Pressemitteilung —
Westfalen Weser Netz rät zur genauen Prüfung von Smart-Meter-Angeboten privater Anbieter
Immer häufiger erhalten Haushalte Schreiben privater Unternehmen, die den Einbau von Smart Metern bzw. intelligenten Messsystemen anbieten – also digitalen Stromzählern mit Kommunikationsmodul.

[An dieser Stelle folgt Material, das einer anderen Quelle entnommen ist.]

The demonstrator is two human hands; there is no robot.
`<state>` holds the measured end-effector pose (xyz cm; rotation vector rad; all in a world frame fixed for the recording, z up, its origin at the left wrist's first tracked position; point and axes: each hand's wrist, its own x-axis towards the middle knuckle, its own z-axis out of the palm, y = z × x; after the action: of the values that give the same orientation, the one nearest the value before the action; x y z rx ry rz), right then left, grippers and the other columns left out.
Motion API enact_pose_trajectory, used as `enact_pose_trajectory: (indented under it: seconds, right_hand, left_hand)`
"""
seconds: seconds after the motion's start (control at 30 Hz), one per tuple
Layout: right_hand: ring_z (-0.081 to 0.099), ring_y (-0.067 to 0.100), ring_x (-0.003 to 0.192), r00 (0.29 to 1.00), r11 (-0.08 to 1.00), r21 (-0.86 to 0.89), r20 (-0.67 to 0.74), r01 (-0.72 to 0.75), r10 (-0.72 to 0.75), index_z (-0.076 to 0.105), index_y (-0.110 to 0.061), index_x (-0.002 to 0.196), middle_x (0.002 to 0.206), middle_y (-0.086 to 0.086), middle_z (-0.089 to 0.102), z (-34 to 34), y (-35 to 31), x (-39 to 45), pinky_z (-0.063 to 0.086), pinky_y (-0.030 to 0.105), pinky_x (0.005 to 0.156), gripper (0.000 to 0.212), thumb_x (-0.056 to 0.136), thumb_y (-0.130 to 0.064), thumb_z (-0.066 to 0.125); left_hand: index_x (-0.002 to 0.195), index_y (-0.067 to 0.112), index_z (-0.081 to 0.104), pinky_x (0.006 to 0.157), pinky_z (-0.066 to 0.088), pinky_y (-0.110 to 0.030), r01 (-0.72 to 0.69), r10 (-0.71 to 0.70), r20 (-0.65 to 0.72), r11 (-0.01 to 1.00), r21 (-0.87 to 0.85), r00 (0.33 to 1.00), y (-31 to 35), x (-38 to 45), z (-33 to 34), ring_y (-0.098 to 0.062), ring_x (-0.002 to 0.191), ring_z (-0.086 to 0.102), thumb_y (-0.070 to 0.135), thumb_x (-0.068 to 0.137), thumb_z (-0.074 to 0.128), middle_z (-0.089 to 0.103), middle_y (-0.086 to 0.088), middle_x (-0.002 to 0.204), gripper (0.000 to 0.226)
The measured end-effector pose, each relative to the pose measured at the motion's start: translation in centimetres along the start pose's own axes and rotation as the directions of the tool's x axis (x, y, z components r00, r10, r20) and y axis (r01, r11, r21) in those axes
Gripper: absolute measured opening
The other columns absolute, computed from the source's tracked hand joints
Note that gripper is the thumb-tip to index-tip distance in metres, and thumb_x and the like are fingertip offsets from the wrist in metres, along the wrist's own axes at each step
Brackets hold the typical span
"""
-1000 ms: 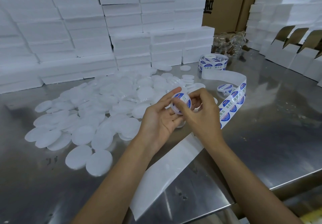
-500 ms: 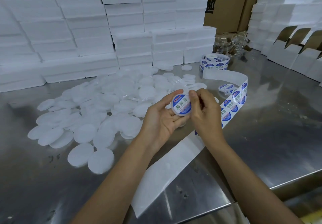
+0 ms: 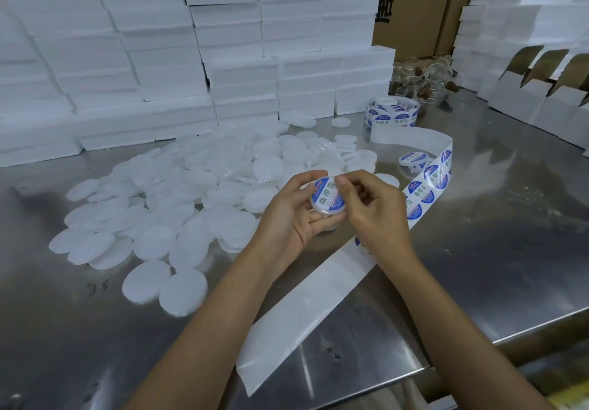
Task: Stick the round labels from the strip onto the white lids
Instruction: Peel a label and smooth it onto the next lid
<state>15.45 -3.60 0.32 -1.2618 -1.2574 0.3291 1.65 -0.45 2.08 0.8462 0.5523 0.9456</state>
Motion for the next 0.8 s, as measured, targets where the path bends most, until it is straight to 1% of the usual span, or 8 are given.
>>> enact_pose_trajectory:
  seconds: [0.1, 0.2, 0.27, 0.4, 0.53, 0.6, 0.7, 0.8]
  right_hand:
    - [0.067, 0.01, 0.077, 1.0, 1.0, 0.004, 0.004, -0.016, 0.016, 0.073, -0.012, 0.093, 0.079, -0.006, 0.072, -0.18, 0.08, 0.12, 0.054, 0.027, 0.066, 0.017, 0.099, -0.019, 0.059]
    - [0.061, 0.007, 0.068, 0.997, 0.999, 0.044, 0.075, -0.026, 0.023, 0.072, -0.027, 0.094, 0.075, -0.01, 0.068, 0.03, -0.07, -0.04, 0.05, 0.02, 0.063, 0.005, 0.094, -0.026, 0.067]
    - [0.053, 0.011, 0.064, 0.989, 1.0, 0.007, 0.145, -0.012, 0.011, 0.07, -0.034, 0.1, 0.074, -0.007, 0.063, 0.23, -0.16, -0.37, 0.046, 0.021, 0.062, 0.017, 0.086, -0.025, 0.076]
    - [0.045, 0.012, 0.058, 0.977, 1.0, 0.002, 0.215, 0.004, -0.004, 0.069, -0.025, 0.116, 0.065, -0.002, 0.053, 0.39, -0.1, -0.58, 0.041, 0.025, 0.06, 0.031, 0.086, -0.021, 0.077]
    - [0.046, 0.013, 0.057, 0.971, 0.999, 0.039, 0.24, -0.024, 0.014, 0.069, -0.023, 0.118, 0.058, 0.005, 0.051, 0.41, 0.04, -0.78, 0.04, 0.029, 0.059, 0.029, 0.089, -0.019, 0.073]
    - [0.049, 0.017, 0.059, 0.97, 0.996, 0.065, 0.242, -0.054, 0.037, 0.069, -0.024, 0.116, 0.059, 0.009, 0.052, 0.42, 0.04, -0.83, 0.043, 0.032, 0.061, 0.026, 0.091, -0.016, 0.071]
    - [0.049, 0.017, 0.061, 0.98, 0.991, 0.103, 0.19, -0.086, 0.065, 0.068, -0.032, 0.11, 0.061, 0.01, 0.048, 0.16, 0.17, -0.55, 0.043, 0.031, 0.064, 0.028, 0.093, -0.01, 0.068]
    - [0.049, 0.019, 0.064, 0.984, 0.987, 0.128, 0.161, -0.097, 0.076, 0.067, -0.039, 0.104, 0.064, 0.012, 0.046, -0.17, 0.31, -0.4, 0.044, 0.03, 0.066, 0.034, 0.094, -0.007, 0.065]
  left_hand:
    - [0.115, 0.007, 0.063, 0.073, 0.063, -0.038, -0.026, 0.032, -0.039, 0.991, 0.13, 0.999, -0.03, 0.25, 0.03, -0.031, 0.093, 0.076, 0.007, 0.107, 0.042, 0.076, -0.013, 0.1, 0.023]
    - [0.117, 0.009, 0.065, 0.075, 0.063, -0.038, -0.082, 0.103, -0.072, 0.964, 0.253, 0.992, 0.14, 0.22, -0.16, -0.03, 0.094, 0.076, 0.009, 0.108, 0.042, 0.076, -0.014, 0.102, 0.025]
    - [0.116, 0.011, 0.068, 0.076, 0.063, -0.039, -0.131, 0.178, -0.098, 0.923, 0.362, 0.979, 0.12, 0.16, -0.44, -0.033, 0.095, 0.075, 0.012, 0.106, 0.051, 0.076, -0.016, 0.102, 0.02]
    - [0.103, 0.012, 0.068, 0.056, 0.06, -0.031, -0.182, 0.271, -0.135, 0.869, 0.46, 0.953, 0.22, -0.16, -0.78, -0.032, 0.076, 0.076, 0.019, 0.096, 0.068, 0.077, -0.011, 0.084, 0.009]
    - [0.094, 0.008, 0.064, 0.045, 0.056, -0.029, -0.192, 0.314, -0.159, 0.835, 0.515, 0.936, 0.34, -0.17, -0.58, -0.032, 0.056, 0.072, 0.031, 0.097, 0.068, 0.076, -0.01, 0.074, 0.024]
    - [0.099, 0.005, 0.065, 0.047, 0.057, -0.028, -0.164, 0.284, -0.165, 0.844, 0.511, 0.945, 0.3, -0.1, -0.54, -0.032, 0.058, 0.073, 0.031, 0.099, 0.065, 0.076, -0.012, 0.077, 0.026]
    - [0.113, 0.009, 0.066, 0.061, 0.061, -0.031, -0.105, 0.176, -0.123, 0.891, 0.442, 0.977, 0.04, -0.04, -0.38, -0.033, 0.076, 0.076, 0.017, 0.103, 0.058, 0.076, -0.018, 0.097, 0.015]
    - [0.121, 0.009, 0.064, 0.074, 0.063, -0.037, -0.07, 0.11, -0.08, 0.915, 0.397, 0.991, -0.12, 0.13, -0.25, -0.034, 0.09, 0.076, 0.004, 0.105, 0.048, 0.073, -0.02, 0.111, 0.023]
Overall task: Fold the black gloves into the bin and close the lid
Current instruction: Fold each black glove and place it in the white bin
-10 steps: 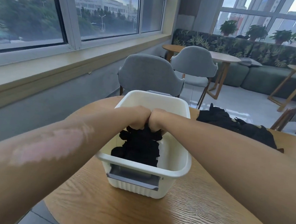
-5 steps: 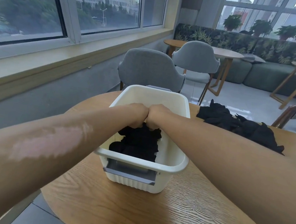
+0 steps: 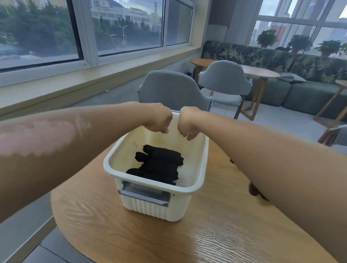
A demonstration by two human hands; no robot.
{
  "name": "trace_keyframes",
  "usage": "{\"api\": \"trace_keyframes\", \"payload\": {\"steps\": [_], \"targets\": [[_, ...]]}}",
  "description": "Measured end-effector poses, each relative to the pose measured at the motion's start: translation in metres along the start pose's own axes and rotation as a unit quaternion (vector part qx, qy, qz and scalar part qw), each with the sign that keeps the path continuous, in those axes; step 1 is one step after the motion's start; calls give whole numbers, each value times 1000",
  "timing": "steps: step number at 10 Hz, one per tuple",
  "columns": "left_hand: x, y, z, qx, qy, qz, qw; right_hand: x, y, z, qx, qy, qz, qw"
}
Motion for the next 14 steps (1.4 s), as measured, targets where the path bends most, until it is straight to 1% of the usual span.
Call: {"api": "trace_keyframes", "payload": {"steps": [1,2,3,4,5,6,7,8,9,11,12,14], "targets": [[-8,16,22,-11,-7,6,1000,21,100,37,-20,-16,33,999],[-24,33,40,-38,-13,6,999,4,124,58,-48,-22,36,998],[-46,47,52,-65,-7,-8,998,-18,145,67,-61,-10,22,998],[-79,56,57,-81,8,-33,996,-47,165,69,-66,-23,9,997],[-120,64,56,-82,16,-66,994,-82,181,53,-11,-15,-30,999],[-165,73,47,-77,31,-102,991,-117,205,38,-4,-55,-44,997],[-203,75,25,-63,16,-116,991,-151,229,16,-9,-73,-45,996],[-229,69,-10,-47,7,-120,992,-176,245,-5,-64,-24,-31,997],[-239,61,-44,-40,46,-112,992,-206,257,-31,-145,-46,-23,988],[-231,41,-113,-31,143,-77,986,-254,260,-72,-248,-96,-60,962],[-220,30,-137,-36,155,-60,985,-259,254,-81,-276,-93,-51,955],[-212,24,-159,-100,175,-50,978,-259,239,-88,-281,-42,-61,957]]}}
Point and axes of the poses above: each hand's wrist, its own y-axis away from the middle knuckle, its own z-axis out of the back of the hand, x = y × z, the point moved 9 cm from there along -y, towards the middle knuckle, and after that the axes turned 13 degrees about x, right-handed, at the moved point
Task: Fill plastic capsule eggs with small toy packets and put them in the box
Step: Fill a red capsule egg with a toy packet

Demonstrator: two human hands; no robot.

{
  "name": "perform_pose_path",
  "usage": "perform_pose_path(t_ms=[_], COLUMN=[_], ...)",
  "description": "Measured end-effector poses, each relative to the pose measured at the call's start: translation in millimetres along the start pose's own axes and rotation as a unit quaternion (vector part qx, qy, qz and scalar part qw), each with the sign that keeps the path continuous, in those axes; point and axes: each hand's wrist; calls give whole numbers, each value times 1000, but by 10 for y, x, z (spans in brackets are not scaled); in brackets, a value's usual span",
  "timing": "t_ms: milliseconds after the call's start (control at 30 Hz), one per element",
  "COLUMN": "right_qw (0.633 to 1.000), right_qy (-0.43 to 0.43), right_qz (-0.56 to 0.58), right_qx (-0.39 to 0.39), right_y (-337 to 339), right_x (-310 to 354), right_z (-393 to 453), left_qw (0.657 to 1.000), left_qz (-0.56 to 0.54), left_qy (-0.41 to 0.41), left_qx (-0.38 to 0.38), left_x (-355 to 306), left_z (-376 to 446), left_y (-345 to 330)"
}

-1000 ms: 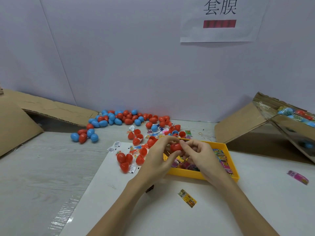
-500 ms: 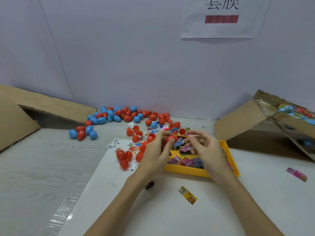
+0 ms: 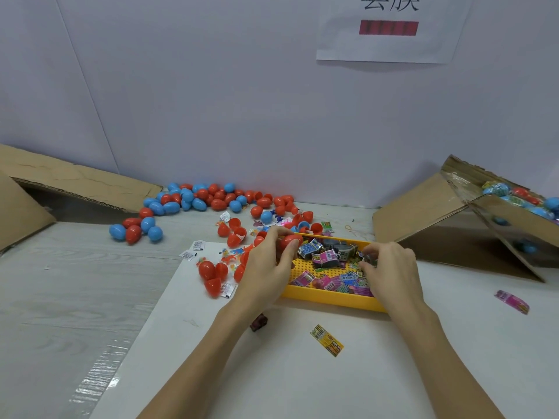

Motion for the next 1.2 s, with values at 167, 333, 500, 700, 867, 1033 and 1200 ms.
perform_pose_path(t_ms=[167, 333, 500, 700, 867, 1033, 1200], right_qw=[998, 998, 988, 948, 934, 909, 885], right_qy=[-12, -7, 3, 22, 60, 86, 112], right_qz=[-5, 52, 153, 315, 345, 400, 448], right_qx=[54, 17, -6, 42, 71, 76, 63], right_y=[-4, 6, 41, 138, 101, 67, 78], right_x=[-37, -41, -22, 22, 136, 239, 352], right_z=[27, 26, 33, -8, -61, -119, -169], left_qw=[1000, 1000, 1000, 1000, 999, 996, 996], left_qz=[7, 11, 18, 17, 21, 40, 47], left_qy=[-5, 1, 4, 9, -18, -82, -73], left_qx=[13, 15, 17, 22, 31, 20, -13], left_x=[-21, -40, -64, -95, -133, -203, -252], left_z=[-7, -9, -15, -30, -59, -82, -103], left_y=[3, 8, 11, 17, 16, -29, -32])
Point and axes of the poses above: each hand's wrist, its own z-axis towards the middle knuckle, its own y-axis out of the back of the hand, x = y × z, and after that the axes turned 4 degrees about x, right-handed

Im Raum Paderborn ist aktuell die DMG, Deutsche Messwesen, aktiv. Die Schreiben wirken teilweise offiziell und verweisen auf gesetzliche Vorgaben oder mögliche Kostenvorteile.
Wichtig zu wissen: Diese Unternehmen handeln eigenständig und nicht im Auftrag von Westfalen Weser. Ein Vertragsabschluss ist freiwillig. Verbraucherinnen und Verbraucher müssen weder auf solche Schreiben reagieren noch angebotene Termine wahrnehmen.
Verbraucherzentrale rät zur Vorsicht
Die Verbraucherzentrale Niedersachsen rät dazu, vor allem die tatsächlichen Kosten, aber auch Aussagen zu möglichen Einsparungen genau zu prüfen. Der Einbau eines Smart Meters allein führt nicht automatisch zu niedrigeren Stromkosten. Vergünstigungen nach § 14a Energiewirtschaftsgesetz sind nur unter bestimmten Voraussetzungen möglich – etwa bei einer Wärmepumpe oder Wallbox und entsprechender technischer Ausstattung.
Auch der Eindruck einer akuten Handlungsnotwendigkeit ist oft irreführend. Wenn für einen Haushalt ein gesetzlich vorgeschriebener Smart-Meter-Einbau vorgesehen ist, informiert der grundzuständige Messstellenbetreiber rechtzeitig direkt darüber. In Paderborn ist dies Westfalen Weser.
Verbraucherinnen und Verbraucher sollten sich nicht unter Zeitdruck setzen lassen, sondern Kosten und Leistungen genau prüfen und versprochene Einsparungen hinterfragen. Nicht jedes Angebot bietet einen tatsächlichen Mehrwert.